Exercise aim: Every line with the string "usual" should be copied from the data.

- - - - -

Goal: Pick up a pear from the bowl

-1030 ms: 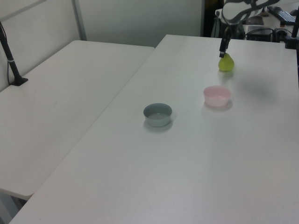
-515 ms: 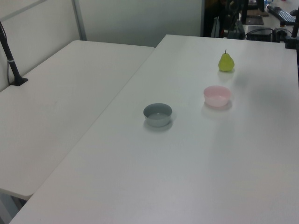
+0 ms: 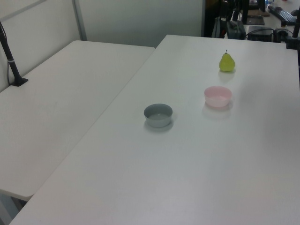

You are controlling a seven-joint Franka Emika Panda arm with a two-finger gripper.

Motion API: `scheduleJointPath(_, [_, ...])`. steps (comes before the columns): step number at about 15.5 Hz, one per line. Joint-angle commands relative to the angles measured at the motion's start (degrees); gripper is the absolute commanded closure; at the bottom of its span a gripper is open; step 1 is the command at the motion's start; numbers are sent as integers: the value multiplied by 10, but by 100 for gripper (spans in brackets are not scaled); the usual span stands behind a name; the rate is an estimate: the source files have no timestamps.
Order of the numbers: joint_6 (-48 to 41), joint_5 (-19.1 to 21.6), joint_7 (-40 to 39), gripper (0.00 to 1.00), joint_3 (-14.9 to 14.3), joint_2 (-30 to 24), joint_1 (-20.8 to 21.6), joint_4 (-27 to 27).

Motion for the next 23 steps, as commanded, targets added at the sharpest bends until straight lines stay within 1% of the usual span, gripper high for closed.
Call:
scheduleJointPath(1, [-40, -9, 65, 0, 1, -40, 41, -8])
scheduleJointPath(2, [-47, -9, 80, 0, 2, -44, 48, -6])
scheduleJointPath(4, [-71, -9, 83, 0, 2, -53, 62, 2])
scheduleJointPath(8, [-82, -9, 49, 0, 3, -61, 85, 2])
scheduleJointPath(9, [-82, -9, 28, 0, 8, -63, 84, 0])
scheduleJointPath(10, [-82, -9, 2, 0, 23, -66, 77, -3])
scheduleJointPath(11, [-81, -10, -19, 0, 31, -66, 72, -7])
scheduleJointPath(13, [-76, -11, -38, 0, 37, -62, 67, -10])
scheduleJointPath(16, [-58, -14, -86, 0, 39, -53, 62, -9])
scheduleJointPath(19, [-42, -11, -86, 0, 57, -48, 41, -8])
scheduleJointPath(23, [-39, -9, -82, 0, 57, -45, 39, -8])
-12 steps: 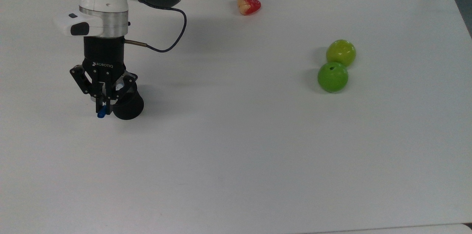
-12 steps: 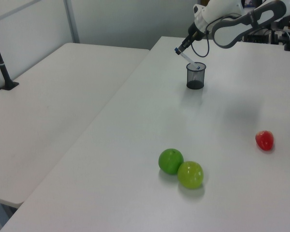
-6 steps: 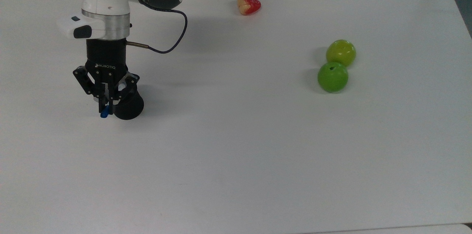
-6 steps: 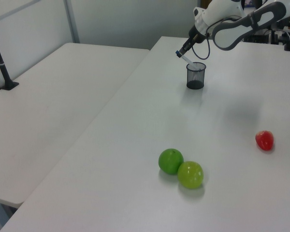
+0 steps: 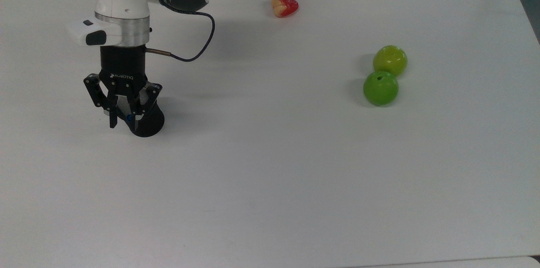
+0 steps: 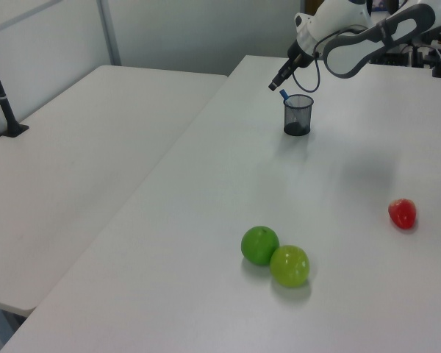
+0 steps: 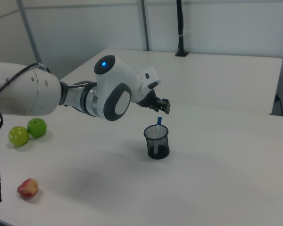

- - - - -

Your solution:
Motion API: `scheduleJointPath(_, [_, ...])`. steps (comes before the columns): step number at about 15.5 Hz, one per line. Joint-angle commands relative to the angles measured at the motion's start (degrees); gripper is the absolute commanded closure; at the bottom of its span a gripper is open; step 1 is the command at the motion's start; numbers are sent as integers: the value multiplied by 10, but by 100 for gripper (spans in brackets are not scaled); the usual span stands behind a name; the rate is an estimate: the source files have no timestamps.
Motion for the next 23 steps, as commanded, targets added at the sharpest bends until straight lines stay within 1% of the usual span, gripper high for closed.

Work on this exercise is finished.